▸ **Exercise**
Throughout the listing below, copy each line containing "what".

▸ **The data**
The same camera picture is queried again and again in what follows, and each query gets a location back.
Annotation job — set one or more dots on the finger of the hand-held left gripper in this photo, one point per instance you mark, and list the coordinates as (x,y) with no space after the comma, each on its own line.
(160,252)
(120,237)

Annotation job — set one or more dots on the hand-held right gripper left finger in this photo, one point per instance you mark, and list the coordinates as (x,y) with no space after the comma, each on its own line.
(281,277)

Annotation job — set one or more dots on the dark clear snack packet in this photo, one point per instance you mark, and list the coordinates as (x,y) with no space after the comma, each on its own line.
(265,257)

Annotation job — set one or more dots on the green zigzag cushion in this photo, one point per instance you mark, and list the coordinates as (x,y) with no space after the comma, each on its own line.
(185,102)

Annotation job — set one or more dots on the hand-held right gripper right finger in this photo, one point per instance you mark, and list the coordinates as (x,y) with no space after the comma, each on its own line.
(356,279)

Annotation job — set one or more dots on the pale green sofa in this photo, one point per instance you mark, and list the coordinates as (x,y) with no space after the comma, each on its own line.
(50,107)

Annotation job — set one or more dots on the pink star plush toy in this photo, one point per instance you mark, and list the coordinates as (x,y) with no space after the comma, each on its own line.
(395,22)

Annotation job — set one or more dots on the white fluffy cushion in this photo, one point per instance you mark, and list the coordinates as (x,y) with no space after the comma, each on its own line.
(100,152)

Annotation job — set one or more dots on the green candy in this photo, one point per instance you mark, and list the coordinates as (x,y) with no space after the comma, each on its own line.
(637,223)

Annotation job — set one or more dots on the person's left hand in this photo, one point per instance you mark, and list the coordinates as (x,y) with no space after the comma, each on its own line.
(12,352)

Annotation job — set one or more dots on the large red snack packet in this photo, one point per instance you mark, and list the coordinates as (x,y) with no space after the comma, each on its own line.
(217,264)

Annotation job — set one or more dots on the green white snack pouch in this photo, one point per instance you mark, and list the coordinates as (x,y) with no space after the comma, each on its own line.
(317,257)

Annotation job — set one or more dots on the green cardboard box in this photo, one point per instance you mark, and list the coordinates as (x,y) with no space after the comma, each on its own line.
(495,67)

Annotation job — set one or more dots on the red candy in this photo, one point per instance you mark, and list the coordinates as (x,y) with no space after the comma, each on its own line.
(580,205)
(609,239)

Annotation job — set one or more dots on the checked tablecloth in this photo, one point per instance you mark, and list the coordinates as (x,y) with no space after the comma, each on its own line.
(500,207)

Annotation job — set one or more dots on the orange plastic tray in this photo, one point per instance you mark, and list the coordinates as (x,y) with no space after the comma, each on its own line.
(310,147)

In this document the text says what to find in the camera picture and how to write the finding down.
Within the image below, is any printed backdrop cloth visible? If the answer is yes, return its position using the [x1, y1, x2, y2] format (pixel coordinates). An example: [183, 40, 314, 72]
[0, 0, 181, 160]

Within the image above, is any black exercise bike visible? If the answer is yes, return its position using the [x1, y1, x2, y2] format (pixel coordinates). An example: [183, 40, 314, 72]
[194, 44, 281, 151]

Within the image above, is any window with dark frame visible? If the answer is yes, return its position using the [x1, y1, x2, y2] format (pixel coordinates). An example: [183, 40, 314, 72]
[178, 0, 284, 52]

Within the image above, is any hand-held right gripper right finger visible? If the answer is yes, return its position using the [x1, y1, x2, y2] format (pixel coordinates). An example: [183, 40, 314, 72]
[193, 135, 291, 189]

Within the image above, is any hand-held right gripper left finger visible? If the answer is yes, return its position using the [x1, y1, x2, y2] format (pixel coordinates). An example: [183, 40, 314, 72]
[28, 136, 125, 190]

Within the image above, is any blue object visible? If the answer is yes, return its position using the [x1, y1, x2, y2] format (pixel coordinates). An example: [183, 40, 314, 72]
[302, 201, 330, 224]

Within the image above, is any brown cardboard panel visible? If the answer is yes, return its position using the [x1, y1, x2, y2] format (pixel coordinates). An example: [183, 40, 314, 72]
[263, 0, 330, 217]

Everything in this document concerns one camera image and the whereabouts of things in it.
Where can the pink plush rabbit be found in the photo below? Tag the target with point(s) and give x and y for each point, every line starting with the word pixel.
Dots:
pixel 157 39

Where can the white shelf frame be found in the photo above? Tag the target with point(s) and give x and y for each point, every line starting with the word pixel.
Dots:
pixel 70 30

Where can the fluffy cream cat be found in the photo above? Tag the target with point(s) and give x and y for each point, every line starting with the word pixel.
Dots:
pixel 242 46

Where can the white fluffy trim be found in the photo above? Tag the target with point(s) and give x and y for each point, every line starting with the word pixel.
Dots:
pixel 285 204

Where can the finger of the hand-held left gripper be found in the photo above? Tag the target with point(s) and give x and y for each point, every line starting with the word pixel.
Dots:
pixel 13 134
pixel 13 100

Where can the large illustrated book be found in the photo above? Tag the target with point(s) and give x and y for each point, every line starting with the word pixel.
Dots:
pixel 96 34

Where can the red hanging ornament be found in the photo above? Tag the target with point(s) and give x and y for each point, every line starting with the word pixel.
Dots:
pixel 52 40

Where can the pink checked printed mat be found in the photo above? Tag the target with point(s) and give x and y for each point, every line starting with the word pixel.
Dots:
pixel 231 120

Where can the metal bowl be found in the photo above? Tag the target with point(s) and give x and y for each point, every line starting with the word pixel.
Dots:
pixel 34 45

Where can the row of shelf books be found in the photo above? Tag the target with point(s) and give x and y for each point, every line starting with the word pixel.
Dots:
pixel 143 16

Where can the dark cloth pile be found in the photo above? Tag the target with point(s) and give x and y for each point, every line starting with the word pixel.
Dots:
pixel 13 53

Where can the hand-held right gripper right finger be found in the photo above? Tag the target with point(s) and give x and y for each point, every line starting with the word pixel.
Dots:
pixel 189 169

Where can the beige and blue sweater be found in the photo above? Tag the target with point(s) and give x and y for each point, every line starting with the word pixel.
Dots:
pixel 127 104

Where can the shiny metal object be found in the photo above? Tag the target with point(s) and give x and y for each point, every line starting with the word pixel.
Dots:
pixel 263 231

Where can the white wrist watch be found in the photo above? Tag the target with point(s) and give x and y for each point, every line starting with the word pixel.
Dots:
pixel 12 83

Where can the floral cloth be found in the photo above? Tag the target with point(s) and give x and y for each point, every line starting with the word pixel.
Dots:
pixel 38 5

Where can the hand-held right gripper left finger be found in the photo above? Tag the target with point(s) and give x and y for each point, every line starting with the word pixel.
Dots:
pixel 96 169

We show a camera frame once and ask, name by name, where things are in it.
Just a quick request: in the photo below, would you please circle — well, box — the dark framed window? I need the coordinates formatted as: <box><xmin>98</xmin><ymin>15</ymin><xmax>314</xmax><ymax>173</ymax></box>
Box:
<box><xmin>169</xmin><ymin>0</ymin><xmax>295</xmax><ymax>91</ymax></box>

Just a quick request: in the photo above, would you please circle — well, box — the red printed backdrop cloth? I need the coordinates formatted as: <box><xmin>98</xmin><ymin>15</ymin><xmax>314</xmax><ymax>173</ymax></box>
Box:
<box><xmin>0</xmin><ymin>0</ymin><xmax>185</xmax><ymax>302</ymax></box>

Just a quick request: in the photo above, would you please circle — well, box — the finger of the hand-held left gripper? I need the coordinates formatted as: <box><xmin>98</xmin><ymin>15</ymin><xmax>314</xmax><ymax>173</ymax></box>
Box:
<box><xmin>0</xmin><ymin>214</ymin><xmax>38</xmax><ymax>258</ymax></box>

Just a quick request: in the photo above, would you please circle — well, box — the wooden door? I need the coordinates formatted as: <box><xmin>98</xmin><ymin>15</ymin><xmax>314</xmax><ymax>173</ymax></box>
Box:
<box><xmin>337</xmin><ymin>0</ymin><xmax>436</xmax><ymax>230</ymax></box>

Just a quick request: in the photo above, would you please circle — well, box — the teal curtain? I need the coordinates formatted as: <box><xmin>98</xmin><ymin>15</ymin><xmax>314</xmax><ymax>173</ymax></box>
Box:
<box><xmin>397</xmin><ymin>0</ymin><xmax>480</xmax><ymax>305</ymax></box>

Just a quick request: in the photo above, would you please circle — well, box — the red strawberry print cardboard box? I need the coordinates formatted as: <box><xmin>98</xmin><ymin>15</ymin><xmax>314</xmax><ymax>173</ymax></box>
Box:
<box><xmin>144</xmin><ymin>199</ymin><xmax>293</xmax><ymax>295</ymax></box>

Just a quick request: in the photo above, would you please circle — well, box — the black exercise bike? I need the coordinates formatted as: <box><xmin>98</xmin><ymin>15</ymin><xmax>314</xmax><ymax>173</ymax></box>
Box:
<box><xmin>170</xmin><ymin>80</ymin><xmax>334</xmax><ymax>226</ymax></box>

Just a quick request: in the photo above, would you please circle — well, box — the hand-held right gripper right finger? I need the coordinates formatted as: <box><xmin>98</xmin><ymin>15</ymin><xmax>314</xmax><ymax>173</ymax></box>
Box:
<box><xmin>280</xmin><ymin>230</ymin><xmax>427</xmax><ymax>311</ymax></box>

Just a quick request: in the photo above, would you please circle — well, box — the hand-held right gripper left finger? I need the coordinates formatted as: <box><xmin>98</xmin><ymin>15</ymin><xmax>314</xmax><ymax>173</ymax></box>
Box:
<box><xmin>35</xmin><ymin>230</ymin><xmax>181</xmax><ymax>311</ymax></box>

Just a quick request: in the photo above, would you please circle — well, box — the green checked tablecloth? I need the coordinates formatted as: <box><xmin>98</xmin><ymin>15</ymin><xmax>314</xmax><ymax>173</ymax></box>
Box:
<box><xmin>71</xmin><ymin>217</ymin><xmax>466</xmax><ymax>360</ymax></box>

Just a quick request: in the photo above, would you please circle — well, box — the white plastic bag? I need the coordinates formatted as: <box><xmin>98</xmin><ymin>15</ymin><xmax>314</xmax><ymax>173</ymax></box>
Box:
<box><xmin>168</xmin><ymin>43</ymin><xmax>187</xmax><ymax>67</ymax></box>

▸ **Exercise result**
The same camera picture is queried again and again in what follows, and each query gets a location back.
In this document the text says what to find in the camera picture and how to write the finding down.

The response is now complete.